Naquela época você namorava, e a pessoa era muito atraente, admito. Vocês formavam um bom casal. Havia uma certa mística entre vocês, talvez por um certo tabu de tal relação; tabu este bem conhecido por toda a cidade, e posteriormente por mim. Ora, eu jurei não mais ficar revirando o passado, pois isso me fazia mal e me deixava cada vez mais ansioso. No entanto, tal imagem de vocês dois volta e meia retorna a minha mente, e hoje você vai ouvir. Dessa dupla maravilhosa que formavam, em meu íntimo, pois racional e conscientemente eu não sabia, havia uma ânsia para que a dupla se tornasse trio. Mas certamente que já sabes disso, pois já lhe falei e falei também à aquela pessoa. Falei, mas não falei como falo com você agora. Falei no estado dionisíaco tal como uma bacante que vê leite e mel saindo da terra e que despedaça leões. Falei naquele estado em que estamos re-ligados à natureza e aos nossos mais crus instintos.

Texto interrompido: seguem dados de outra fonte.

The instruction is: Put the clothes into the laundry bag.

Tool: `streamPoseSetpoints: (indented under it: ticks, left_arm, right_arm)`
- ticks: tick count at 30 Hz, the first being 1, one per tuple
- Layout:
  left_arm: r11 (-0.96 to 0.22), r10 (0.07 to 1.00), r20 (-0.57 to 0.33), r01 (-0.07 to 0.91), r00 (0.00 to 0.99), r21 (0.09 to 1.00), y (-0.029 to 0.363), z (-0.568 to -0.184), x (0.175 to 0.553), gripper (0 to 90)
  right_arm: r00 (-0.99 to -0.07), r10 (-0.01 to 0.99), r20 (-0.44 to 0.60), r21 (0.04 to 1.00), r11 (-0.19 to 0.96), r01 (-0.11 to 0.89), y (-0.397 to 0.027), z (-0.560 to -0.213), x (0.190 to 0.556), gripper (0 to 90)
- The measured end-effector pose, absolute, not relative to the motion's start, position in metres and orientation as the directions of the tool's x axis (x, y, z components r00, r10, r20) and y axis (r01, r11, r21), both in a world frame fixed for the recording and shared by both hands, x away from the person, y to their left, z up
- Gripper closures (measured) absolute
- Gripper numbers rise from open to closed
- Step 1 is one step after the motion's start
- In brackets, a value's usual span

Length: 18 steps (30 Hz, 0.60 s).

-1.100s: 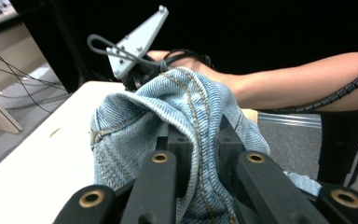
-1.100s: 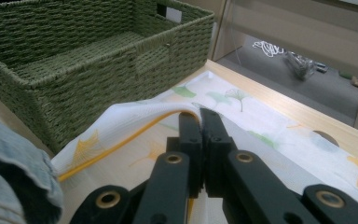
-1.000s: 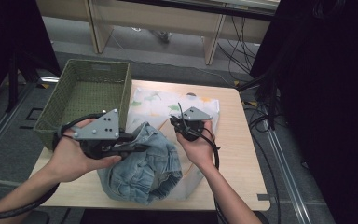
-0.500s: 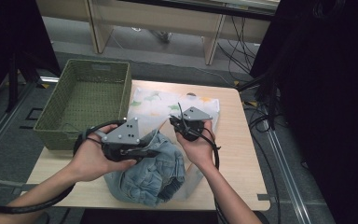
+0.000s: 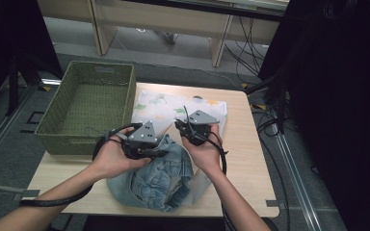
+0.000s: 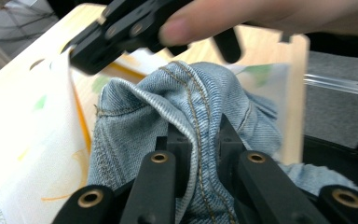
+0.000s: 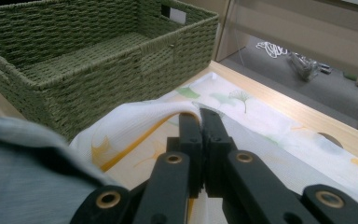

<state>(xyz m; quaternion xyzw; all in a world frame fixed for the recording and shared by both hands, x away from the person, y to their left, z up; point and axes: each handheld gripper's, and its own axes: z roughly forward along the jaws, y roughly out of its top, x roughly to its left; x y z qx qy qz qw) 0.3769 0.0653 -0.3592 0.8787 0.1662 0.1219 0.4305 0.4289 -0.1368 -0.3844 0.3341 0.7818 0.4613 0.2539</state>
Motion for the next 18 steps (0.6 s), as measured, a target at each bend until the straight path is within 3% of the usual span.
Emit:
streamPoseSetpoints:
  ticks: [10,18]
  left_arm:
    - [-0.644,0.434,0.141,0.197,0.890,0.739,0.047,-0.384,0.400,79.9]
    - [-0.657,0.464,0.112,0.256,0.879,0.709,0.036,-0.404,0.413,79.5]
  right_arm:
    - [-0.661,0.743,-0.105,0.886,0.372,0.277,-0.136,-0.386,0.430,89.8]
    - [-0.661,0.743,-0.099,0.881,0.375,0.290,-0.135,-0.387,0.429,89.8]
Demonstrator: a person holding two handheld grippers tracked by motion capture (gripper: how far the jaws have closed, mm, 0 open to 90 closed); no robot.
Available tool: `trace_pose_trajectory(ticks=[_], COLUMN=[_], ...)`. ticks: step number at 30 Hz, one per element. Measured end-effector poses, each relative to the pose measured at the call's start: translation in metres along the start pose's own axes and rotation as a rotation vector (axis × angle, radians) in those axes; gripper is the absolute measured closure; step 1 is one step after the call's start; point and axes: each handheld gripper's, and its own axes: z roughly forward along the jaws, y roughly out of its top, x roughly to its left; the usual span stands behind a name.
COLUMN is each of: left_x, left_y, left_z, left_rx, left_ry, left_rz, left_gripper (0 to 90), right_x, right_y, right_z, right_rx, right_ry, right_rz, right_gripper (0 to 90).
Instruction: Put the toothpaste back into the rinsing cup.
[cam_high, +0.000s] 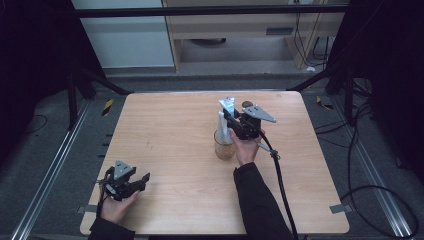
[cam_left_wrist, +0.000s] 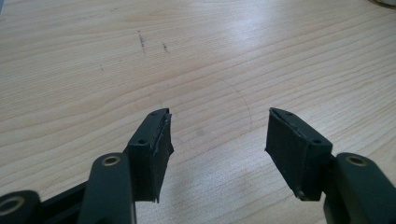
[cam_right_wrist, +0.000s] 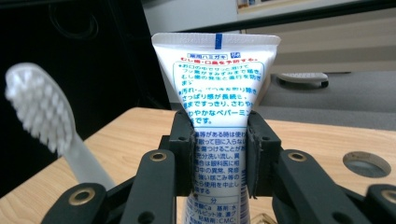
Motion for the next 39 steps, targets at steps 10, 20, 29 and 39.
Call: trace_pose_trajectory(ticks=[10, 20, 29, 39], left_x=[0.0, 0.0, -0.001, -0.001], left_y=[0.0, 0.0, 0.0, 0.0], left_z=[0.0, 0.0, 0.0, 0.0], left_rx=[0.002, 0.003, 0.003, 0.005], left_ry=[0.001, 0.0, 0.002, 0.002], left_rz=[0.002, 0.002, 0.003, 0.002], left_gripper=[39.8, 39.9, 39.9, 39.9], right_x=[-0.004, -0.009, -0.012, -0.012], right_y=[-0.011, -0.022, -0.028, -0.028], right_z=[-0.001, -0.006, -0.017, -0.026], right_rx=[0.057, 0.137, 0.223, 0.294], right_ry=[-0.003, 0.011, 0.033, 0.022], right_rz=[0.006, -0.005, -0.027, -0.088], right_gripper=[67.5, 66.0, 61.4, 55.2])
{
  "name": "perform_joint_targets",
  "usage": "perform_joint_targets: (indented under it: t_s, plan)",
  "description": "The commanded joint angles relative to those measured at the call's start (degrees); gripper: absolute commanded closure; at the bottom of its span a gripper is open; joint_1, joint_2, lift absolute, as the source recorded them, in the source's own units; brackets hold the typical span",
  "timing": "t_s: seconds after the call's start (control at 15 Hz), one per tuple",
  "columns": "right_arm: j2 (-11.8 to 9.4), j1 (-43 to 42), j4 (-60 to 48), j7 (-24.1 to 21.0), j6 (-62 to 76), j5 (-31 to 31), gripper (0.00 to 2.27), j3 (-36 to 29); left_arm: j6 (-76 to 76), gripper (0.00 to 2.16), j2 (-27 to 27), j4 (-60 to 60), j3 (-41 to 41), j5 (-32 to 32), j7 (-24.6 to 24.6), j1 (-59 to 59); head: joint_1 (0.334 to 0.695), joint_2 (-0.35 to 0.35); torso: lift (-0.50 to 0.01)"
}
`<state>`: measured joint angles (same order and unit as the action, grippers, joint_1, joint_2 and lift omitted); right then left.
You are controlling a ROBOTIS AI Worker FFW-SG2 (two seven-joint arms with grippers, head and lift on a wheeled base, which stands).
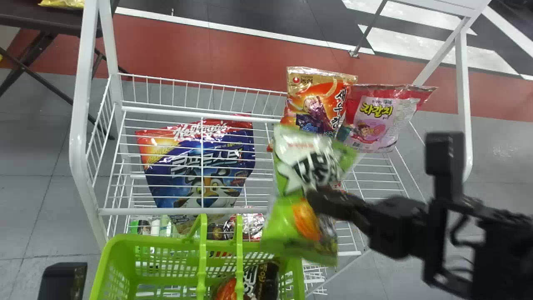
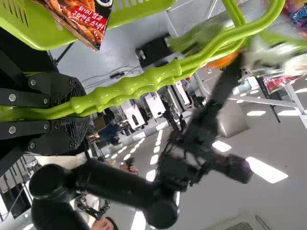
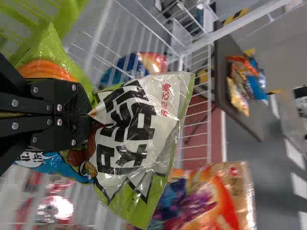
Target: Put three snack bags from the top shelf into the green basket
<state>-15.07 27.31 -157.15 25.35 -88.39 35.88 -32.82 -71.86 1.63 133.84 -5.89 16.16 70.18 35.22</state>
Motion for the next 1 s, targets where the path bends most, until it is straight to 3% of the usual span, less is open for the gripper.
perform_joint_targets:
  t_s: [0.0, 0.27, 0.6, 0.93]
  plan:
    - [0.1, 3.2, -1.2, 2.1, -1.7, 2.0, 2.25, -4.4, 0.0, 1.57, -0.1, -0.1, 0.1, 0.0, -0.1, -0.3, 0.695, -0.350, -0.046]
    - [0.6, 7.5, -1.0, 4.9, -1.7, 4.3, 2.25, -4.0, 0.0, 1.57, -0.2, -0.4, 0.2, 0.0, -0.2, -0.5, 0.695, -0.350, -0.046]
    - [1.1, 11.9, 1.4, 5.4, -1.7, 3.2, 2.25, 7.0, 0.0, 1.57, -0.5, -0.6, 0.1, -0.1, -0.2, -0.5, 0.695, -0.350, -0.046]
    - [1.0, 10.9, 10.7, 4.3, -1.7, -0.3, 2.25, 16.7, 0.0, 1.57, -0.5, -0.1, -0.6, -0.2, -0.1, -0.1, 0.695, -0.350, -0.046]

Tu sabes que sempre tive uma queda pelo rosso liquido daquelas garrafas que nem se presam em quebrar quando caem ao chão. Mas, espero que se lembre, como a aguinha dos russos nos era mais bem-vinda, pois era barata (por uma relação preço-percentual etílico) e subia bem mais rápido, deixando nós e nossa trupe cada vem mais longes dos limites, respeitando tão quão somente, os limites municipais. Numa dessas bebedeira que presenciei, ou melhor, tenho flashes de memória de reuniões, talvez até rituais de iniciação, e talvez eu tenha participado, embora não me lembre bem. A brasa e uma violência velada e simbólica, a promiscuidade de luzes piscantes e bruxuleantes são cenas que me vem à mente, embora muito fragmentadas. Hoje penso que o ritual nunca acaba (somos seres ritualísticos) mas aumenta os espaços entre um e outro. E num desses, mesmo que tu não saibas, criaste quem sou e hoje. E hoje irei retribuir, como ato de vingança e amor: te tornarei quem tu serás amanhã.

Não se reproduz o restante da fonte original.